Low back pain can be a debilitating fact of life for many people. According to the American Chiropractic Association, low back pain is the leading cause of disability worldwide and the most common reason for missing work. For many, the causes of back pain are mechanical and often due to daily stresses or repetitive movements that build over time, such as sitting in an office chair all day or having poor posture.
More serious cases of low back pain–such as those caused by injured intervertebral discs or arthritis–are best treated under the guidance of a trained health practitioner. For people suffering from low back pain caused by mechanical reasons, however, stretching can provide some relief and act as a preventative measure.
Over time, the increased mobility in the spine and surrounding soft tissues can lead to real and sustained relief from low back pain.
When performing these stretches, make sure to hold each stretch for approximately 30 seconds to allow time for the muscles to become loose. Avoid stretches that hyperflex or hyperextend the back, such as touching your toes from a standing position or deep back bends, as these may cause further pain. It’s also best to perform stretches after you’ve already warmed up with light exercise.

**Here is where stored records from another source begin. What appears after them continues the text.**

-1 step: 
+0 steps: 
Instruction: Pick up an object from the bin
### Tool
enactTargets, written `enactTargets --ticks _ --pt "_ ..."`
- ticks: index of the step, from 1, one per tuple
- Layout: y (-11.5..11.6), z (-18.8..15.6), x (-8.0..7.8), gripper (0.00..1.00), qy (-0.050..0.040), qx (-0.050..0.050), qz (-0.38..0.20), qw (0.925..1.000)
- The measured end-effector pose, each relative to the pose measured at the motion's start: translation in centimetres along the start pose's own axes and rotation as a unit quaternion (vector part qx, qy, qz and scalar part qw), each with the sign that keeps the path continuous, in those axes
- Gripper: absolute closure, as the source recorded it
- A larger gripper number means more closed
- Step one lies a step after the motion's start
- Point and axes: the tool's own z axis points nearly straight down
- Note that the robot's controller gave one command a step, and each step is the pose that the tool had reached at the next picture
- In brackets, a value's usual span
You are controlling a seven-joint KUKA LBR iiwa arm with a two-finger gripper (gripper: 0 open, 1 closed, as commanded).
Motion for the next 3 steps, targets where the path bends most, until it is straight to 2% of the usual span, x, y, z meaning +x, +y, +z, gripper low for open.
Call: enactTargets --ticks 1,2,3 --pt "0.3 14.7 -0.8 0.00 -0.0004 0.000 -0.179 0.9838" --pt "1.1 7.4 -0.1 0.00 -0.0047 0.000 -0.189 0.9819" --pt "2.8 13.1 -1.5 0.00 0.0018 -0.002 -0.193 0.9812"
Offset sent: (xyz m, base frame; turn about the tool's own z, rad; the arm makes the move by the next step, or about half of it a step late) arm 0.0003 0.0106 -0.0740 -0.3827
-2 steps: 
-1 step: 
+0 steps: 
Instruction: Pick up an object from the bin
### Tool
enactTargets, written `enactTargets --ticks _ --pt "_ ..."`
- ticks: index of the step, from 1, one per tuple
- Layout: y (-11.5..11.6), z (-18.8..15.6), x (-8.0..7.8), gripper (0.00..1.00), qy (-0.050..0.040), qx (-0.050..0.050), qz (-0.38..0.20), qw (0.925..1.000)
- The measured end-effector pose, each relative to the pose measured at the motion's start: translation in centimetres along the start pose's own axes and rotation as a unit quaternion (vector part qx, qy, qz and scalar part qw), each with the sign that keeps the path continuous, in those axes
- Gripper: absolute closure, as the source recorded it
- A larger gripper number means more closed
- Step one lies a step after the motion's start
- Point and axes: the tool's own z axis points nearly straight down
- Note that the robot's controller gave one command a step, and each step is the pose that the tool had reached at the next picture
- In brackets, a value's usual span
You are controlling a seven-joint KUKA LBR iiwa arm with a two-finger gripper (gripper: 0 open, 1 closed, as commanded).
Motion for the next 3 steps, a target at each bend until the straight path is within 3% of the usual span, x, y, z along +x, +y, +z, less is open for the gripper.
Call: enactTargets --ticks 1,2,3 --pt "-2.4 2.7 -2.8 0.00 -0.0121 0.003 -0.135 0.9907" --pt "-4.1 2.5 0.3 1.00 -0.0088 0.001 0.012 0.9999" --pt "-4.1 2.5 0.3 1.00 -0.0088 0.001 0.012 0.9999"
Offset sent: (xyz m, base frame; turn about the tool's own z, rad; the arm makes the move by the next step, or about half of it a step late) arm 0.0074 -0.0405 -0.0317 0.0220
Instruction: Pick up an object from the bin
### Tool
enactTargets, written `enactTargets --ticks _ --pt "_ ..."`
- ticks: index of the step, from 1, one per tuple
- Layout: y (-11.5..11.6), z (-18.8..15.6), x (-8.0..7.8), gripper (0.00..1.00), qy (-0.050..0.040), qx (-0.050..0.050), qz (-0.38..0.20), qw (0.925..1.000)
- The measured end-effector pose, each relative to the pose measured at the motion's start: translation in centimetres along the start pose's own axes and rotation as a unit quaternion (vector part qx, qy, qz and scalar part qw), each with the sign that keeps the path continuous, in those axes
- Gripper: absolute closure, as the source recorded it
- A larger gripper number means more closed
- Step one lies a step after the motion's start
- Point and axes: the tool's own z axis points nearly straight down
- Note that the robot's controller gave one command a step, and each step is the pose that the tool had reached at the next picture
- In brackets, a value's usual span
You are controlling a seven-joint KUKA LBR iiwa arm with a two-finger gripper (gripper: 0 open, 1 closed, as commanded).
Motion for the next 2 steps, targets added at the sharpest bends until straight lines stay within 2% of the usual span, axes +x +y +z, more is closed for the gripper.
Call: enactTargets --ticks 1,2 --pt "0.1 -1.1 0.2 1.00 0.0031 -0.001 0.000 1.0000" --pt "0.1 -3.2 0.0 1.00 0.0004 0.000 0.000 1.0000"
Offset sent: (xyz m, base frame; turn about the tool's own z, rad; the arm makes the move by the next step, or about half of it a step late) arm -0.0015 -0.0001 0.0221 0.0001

Finally, never perform a stretch to the point of sharp or jabbing pains. Stretching should generally be pain free.
1. Cat-Cow Stretch
This is a great stretch to warm up the spine and loosen tension. Start with your hands and knees on the floor. Your knees should be under your hips and your wrists should be under your shoulders.
Slowly arch your back and lift your head and tailbone as you take a deep inhale. During the exhale, round your spine up towards the ceiling and tuck your tailbone under and your chin towards your chest.
Move back and forth between the stretching inhale and compression exhale portions of this stretch for 2-3 minutes.
2. Hamstring Stretch
This move allows you to stretch the hamstring and calf muscles without hyperflexing the back.
Sit on the floor with one foot against the wall. Bend your other knee and bring that foot up towards your buttocks. Clasp your hands behind your back and bend forward slowly from the hips. Keep your back as straight as possible. Hold for 5-20 seconds. Switch legs and repeat on the other side.
3. Single Knee Stretch
This stretch is particularly good for people suffering from spinal stenosis. Start on your back with both legs extended. Bend one knee up into your chest and clasp your hands around your shin or the back of the thigh. Your other leg should still be straight on the ground.
Pull gently towards your leg, but release as much tension as you can in the shoulders and neck. Hold for 30 seconds. Switch legs and repeat on the other side.